• _INSTRUCTIONS FOR THE TASK_
Retype the data below in full, keeping every character as it is.
+++++
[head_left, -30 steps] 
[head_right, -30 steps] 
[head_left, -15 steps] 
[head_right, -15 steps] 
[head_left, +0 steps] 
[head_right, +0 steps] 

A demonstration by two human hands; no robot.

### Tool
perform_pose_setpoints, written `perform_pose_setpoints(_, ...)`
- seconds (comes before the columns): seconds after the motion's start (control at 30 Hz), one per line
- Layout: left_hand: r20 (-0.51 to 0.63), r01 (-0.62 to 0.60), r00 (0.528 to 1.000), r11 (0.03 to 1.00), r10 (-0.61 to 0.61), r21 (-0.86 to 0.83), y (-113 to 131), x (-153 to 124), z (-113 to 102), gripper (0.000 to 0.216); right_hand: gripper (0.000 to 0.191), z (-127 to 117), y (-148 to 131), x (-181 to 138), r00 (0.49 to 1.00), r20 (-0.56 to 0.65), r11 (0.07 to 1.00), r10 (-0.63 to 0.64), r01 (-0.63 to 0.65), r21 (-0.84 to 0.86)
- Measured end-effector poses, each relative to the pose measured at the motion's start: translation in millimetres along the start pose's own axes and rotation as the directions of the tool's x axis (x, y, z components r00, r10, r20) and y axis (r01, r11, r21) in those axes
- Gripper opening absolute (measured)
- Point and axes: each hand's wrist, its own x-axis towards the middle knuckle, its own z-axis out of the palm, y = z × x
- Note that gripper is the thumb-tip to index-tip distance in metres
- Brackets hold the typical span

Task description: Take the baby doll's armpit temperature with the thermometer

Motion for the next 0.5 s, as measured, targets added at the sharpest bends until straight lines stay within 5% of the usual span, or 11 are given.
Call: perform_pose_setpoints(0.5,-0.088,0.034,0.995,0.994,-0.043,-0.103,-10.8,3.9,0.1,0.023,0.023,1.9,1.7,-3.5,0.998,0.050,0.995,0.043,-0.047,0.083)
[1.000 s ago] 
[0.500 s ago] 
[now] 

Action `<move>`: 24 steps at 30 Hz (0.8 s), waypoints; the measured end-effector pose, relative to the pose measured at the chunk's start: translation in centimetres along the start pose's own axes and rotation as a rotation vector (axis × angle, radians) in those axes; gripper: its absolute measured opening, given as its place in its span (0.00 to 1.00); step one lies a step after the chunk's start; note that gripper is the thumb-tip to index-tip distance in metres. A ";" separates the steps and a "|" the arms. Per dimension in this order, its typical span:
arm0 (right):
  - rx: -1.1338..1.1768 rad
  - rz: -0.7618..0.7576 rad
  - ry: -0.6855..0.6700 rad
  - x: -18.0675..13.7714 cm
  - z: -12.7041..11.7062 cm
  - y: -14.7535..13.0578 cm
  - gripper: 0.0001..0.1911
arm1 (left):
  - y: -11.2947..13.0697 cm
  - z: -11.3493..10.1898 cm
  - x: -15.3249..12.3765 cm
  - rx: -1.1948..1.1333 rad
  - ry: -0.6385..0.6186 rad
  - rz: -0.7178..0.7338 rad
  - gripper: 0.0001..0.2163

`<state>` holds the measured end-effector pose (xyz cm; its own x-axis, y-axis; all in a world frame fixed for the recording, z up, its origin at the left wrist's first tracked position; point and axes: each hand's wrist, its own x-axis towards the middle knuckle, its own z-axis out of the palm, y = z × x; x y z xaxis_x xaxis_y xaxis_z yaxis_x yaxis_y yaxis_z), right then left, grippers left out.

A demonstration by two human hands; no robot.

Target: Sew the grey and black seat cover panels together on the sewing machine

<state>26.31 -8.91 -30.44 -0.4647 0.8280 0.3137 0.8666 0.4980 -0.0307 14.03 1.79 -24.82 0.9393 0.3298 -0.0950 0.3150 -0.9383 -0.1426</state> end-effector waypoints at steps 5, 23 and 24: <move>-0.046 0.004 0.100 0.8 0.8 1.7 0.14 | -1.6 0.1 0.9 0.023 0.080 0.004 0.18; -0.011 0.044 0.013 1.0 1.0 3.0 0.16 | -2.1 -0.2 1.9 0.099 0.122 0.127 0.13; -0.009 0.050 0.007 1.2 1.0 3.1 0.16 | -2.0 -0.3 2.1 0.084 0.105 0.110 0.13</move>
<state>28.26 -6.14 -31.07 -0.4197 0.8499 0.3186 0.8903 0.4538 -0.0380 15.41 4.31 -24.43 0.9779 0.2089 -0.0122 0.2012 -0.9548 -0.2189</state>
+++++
• _WRITTEN RESPONSE_
[head_left, -30 steps] 
[head_right, -30 steps] 
[head_left, -15 steps] 
[head_right, -15 steps] 
[head_left, +0 steps] 
[head_right, +0 steps] 

A demonstration by two human hands; no robot.

### Tool
perform_pose_setpoints, written `perform_pose_setpoints(_, ...)`
- seconds (comes before the columns): seconds after the motion's start (control at 30 Hz), one per line
- Layout: left_hand: r20 (-0.51 to 0.63), r01 (-0.62 to 0.60), r00 (0.528 to 1.000), r11 (0.03 to 1.00), r10 (-0.61 to 0.61), r21 (-0.86 to 0.83), y (-113 to 131), x (-153 to 124), z (-113 to 102), gripper (0.000 to 0.216); right_hand: gripper (0.000 to 0.191), z (-127 to 117), y (-148 to 131), x (-181 to 138), r00 (0.49 to 1.00), r20 (-0.56 to 0.65), r11 (0.07 to 1.00), r10 (-0.63 to 0.64), r01 (-0.63 to 0.65), r21 (-0.84 to 0.86)
- Measured end-effector poses, each relative to the pose measured at the motion's start: translation in millimetres along the start pose's own axes and rotation as the directions of the tool's x axis (x, y, z components r00, r10, r20) and y axis (r01, r11, r21) in those axes
- Gripper opening absolute (measured)
- Point and axes: each hand's wrist, its own x-axis towards the middle knuckle, its own z-axis out of the palm, y = z × x
- Note that gripper is the thumb-tip to index-tip distance in metres
- Brackets hold the typical span

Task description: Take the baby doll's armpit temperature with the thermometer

Motion for the next 0.5 s, as measured, targets added at the sharpest bends until straight lines stay within 5% of the usual span, or 11 are given.
Call: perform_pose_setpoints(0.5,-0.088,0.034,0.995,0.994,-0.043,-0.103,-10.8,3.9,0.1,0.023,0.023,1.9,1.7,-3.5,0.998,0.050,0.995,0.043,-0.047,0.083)
[1.000 s ago] 
[0.500 s ago] 
[now] 

Action `<move>`: 24 steps at 30 Hz (0.8 s), waypoints; the measured end-effector pose, relative to the pose measured at the chunk's start: translation in centimetres along the start pose's own axes and rotation as a rotation vector (axis × angle, radians) in those axes; gripper: its absolute measured opening, given as its place in its span (0.00 to 1.00); step one lies a step after the chunk's start; note that gripper is the thumb-tip to index-tip distance in metres. A ";" separates the steps and a "|" the arms. Per dimension in this order, its typical span:
arm0 (right):
  - rx: -1.1338..1.1768 rad
  - rz: -0.7618..0.7576 rad
  - ry: -0.6855..0.6700 rad
  - x: -18.0675..13.7714 cm
  - z: -12.7041..11.7062 cm
  - y: -14.7535..13.0578 cm
  - gripper: 0.0001..0.1911
arm1 (left):
  - y: -11.2947..13.0697 cm
  - z: -11.3493..10.1898 cm
  - x: -15.3249..12.3765 cm
  - rx: -1.1948..1.1333 rad
  - ry: -0.6385..0.6186 rad
  - rz: -0.7178..0.7338 rad
  - gripper: 0.0001..0.2163

`<state>` holds the measured end-effector pose (xyz cm; its own x-axis, y-axis; all in a world frame fixed for the recording, z up, its origin at the left wrist's first tracked position; point and axes: each hand's wrist, its own x-axis towards the middle knuckle, its own z-axis out of the palm, y = z × x; x y z xaxis_x xaxis_y xaxis_z yaxis_x yaxis_y yaxis_z), right then left, grippers left out.

A demonstration by two human hands; no robot.

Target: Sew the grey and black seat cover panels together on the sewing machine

<state>26.31 -8.91 -30.44 -0.4647 0.8280 0.3137 0.8666 0.4980 -0.0307 14.03 1.79 -24.82 0.9393 0.3298 -0.0950 0.3150 -0.9383 -0.1426</state> end-effector waypoints at steps 5, 23 and 24: <move>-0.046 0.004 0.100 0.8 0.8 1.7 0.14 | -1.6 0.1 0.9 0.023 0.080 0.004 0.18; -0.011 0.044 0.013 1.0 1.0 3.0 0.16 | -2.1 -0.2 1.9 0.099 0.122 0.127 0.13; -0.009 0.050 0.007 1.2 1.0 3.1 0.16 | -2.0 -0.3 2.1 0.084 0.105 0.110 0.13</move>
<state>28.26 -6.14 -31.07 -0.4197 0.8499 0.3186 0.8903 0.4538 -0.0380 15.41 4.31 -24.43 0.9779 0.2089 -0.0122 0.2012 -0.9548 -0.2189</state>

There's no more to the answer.